If a record below holds a picture, leave the picture out and copy the rest exactly.
PROVIDED RECORDS section start
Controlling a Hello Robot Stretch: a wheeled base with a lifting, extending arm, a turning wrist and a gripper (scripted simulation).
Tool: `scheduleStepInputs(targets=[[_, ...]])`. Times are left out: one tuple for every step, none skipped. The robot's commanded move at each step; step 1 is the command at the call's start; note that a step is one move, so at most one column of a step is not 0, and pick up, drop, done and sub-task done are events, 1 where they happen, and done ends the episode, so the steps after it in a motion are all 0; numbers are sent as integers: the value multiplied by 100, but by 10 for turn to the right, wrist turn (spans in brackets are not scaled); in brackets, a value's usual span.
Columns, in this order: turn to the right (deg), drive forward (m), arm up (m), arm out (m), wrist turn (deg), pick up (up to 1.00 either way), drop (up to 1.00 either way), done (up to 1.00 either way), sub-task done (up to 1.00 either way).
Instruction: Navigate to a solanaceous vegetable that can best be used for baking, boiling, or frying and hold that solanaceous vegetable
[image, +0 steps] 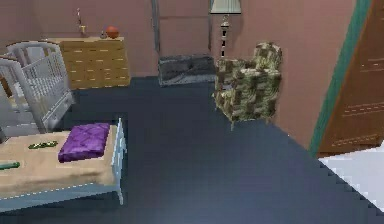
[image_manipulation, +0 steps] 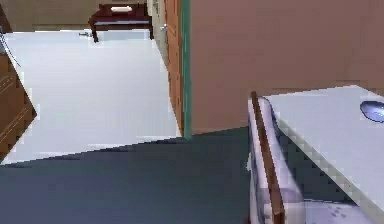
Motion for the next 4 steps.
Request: scheduleStepInputs(targets=[[-450,0,0,0,0,0,0,0,0],[-300,0,0,0,0,0,0,0,0],[-30,0,0,0,0,0,0,0,0],[0,20,0,0,0,0,0,0,0]])
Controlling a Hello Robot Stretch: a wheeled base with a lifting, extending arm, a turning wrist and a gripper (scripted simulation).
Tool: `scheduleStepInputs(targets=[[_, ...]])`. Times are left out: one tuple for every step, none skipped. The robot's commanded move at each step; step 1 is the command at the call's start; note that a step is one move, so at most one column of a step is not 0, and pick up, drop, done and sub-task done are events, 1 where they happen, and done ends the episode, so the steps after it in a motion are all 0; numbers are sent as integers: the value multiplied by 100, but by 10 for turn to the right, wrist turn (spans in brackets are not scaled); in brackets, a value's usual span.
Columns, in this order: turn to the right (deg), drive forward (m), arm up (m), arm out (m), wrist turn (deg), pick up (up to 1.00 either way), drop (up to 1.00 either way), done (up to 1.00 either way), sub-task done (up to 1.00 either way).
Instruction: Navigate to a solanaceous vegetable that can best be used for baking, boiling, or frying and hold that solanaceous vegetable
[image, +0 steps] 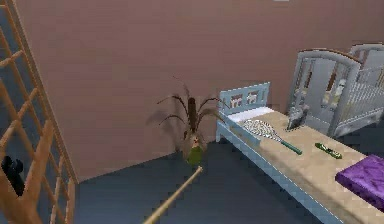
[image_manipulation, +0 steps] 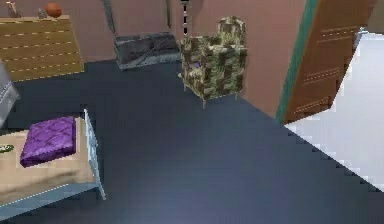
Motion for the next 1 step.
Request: scheduleStepInputs(targets=[[450,0,0,0,0,0,0,0,0]])
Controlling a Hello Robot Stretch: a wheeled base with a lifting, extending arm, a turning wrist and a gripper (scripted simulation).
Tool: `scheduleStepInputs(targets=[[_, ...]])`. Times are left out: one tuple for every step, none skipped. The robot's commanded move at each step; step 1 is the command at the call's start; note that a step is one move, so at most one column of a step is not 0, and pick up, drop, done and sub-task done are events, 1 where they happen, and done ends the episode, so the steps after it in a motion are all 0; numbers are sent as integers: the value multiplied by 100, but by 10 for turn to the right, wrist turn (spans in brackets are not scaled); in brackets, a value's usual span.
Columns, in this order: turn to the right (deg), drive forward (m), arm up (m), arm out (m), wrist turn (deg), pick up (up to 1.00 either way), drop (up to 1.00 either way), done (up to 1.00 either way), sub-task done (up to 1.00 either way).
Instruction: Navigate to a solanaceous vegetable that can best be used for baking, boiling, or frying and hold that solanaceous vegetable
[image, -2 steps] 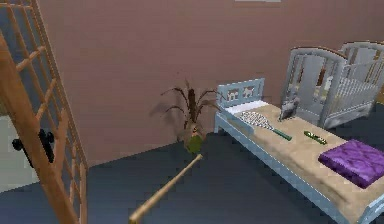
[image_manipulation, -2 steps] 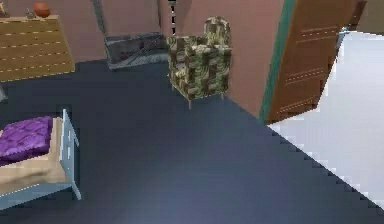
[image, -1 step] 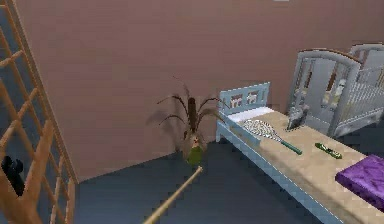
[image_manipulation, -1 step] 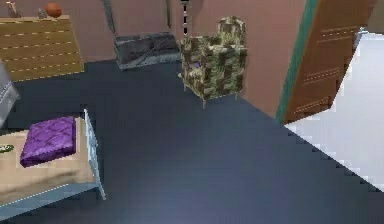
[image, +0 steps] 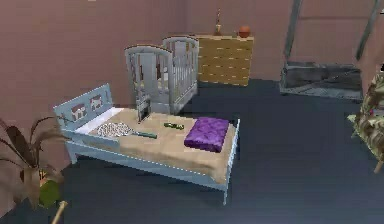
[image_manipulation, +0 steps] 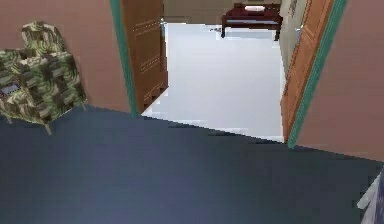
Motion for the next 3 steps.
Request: scheduleStepInputs(targets=[[420,0,0,0,0,0,0,0,0],[0,25,0,0,0,0,0,0,0],[450,0,0,0,0,0,0,0,0]])
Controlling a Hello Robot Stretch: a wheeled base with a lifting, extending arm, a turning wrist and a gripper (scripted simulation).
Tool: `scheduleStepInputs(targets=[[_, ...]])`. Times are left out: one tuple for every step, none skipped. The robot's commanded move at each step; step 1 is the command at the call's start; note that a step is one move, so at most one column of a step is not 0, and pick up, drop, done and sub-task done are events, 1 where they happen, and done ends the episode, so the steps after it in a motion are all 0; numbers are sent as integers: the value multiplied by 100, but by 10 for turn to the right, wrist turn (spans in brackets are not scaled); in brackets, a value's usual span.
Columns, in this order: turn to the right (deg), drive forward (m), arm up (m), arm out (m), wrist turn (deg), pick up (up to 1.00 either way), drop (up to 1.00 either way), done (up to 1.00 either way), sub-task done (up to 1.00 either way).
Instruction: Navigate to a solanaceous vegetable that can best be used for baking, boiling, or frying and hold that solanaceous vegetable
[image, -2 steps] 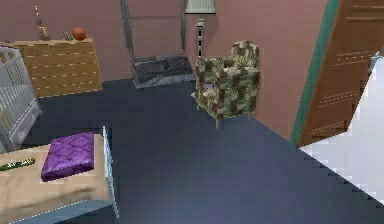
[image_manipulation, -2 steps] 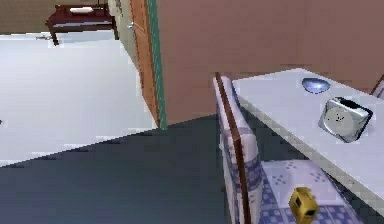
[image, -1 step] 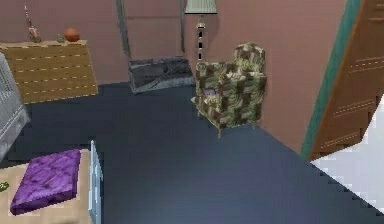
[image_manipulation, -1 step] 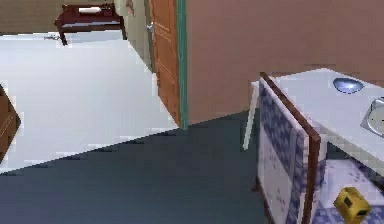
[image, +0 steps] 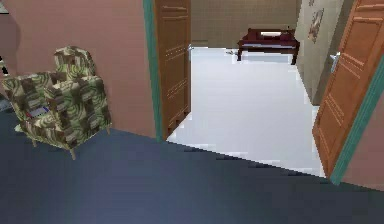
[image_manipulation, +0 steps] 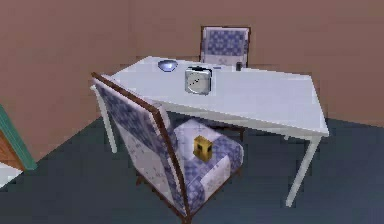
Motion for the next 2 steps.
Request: scheduleStepInputs(targets=[[150,0,0,0,0,0,0,0,0],[0,100,0,0,0,0,0,0,0]])
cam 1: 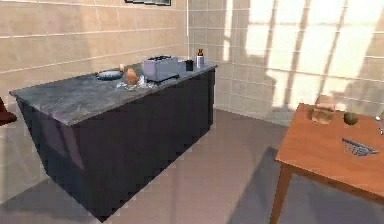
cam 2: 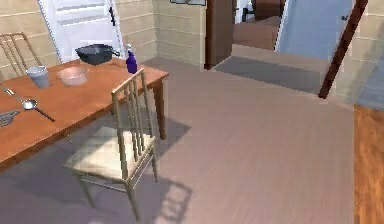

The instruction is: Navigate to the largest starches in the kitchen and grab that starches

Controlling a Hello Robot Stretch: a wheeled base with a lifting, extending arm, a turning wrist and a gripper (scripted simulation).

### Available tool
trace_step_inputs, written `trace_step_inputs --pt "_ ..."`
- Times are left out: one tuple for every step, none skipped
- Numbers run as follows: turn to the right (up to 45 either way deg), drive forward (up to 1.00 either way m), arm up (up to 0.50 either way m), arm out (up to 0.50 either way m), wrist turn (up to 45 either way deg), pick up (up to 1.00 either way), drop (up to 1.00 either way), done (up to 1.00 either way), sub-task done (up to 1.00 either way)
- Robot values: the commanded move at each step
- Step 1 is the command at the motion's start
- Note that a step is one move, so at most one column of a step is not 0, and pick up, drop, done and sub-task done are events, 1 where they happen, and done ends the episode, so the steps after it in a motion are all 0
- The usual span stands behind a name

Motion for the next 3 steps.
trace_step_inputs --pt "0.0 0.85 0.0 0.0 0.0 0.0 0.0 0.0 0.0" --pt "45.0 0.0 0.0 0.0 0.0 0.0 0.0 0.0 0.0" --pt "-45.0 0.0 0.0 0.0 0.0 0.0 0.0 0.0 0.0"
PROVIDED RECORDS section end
» **REPLY TO THE EXERCISE**
Controlling a Hello Robot Stretch: a wheeled base with a lifting, extending arm, a turning wrist and a gripper (scripted simulation).
Tool: `scheduleStepInputs(targets=[[_, ...]])`. Times are left out: one tuple for every step, none skipped. The robot's commanded move at each step; step 1 is the command at the call's start; note that a step is one move, so at most one column of a step is not 0, and pick up, drop, done and sub-task done are events, 1 where they happen, and done ends the episode, so the steps after it in a motion are all 0; numbers are sent as integers: the value multiplied by 100, but by 10 for turn to the right, wrist turn (spans in brackets are not scaled); in brackets, a value's usual span.
Columns, in this order: turn to the right (deg), drive forward (m), arm up (m), arm out (m), wrist turn (deg), pick up (up to 1.00 either way), drop (up to 1.00 either way), done (up to 1.00 either way), sub-task done (up to 1.00 either way).
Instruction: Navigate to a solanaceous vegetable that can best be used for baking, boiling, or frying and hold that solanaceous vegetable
[image, +0 steps] 
[image_manipulation, +0 steps] 
Motion for the next 4 steps.
Request: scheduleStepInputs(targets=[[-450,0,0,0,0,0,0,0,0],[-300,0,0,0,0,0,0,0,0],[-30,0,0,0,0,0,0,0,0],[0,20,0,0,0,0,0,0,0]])
Controlling a Hello Robot Stretch: a wheeled base with a lifting, extending arm, a turning wrist and a gripper (scripted simulation).
Tool: `scheduleStepInputs(targets=[[_, ...]])`. Times are left out: one tuple for every step, none skipped. The robot's commanded move at each step; step 1 is the command at the call's start; note that a step is one move, so at most one column of a step is not 0, and pick up, drop, done and sub-task done are events, 1 where they happen, and done ends the episode, so the steps after it in a motion are all 0; numbers are sent as integers: the value multiplied by 100, but by 10 for turn to the right, wrist turn (spans in brackets are not scaled); in brackets, a value's usual span.
Columns, in this order: turn to the right (deg), drive forward (m), arm up (m), arm out (m), wrist turn (deg), pick up (up to 1.00 either way), drop (up to 1.00 either way), done (up to 1.00 either way), sub-task done (up to 1.00 either way).
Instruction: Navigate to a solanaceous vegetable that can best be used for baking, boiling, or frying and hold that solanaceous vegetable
[image, +0 steps] 
[image_manipulation, +0 steps] 
Motion for the next 1 step.
Request: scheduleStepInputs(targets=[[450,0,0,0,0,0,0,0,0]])
Controlling a Hello Robot Stretch: a wheeled base with a lifting, extending arm, a turning wrist and a gripper (scripted simulation).
Tool: `scheduleStepInputs(targets=[[_, ...]])`. Times are left out: one tuple for every step, none skipped. The robot's commanded move at each step; step 1 is the command at the call's start; note that a step is one move, so at most one column of a step is not 0, and pick up, drop, done and sub-task done are events, 1 where they happen, and done ends the episode, so the steps after it in a motion are all 0; numbers are sent as integers: the value multiplied by 100, but by 10 for turn to the right, wrist turn (spans in brackets are not scaled); in brackets, a value's usual span.
Columns, in this order: turn to the right (deg), drive forward (m), arm up (m), arm out (m), wrist turn (deg), pick up (up to 1.00 either way), drop (up to 1.00 either way), done (up to 1.00 either way), sub-task done (up to 1.00 either way).
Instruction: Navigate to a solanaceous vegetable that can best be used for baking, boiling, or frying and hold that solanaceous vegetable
[image, -2 steps] 
[image_manipulation, -2 steps] 
[image, -1 step] 
[image_manipulation, -1 step] 
[image, +0 steps] 
[image_manipulation, +0 steps] 
Motion for the next 3 steps.
Request: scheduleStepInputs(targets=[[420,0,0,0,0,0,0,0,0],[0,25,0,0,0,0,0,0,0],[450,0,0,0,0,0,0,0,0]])
Controlling a Hello Robot Stretch: a wheeled base with a lifting, extending arm, a turning wrist and a gripper (scripted simulation).
Tool: `scheduleStepInputs(targets=[[_, ...]])`. Times are left out: one tuple for every step, none skipped. The robot's commanded move at each step; step 1 is the command at the call's start; note that a step is one move, so at most one column of a step is not 0, and pick up, drop, done and sub-task done are events, 1 where they happen, and done ends the episode, so the steps after it in a motion are all 0; numbers are sent as integers: the value multiplied by 100, but by 10 for turn to the right, wrist turn (spans in brackets are not scaled); in brackets, a value's usual span.
Columns, in this order: turn to the right (deg), drive forward (m), arm up (m), arm out (m), wrist turn (deg), pick up (up to 1.00 either way), drop (up to 1.00 either way), done (up to 1.00 either way), sub-task done (up to 1.00 either way).
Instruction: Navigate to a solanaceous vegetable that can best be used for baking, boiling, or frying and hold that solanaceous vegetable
[image, -2 steps] 
[image_manipulation, -2 steps] 
[image, -1 step] 
[image_manipulation, -1 step] 
[image, +0 steps] 
[image_manipulation, +0 steps] 
Motion for the next 2 steps.
Request: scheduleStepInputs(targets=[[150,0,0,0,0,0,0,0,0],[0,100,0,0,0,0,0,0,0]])
cam 1: 
cam 2: 

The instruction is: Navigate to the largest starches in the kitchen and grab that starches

Controlling a Hello Robot Stretch: a wheeled base with a lifting, extending arm, a turning wrist and a gripper (scripted simulation).

### Available tool
trace_step_inputs, written `trace_step_inputs --pt "_ ..."`
- Times are left out: one tuple for every step, none skipped
- Numbers run as follows: turn to the right (up to 45 either way deg), drive forward (up to 1.00 either way m), arm up (up to 0.50 either way m), arm out (up to 0.50 either way m), wrist turn (up to 45 either way deg), pick up (up to 1.00 either way), drop (up to 1.00 either way), done (up to 1.00 either way), sub-task done (up to 1.00 either way)
- Robot values: the commanded move at each step
- Step 1 is the command at the motion's start
- Note that a step is one move, so at most one column of a step is not 0, and pick up, drop, done and sub-task done are events, 1 where they happen, and done ends the episode, so the steps after it in a motion are all 0
- The usual span stands behind a name

Motion for the next 3 steps.
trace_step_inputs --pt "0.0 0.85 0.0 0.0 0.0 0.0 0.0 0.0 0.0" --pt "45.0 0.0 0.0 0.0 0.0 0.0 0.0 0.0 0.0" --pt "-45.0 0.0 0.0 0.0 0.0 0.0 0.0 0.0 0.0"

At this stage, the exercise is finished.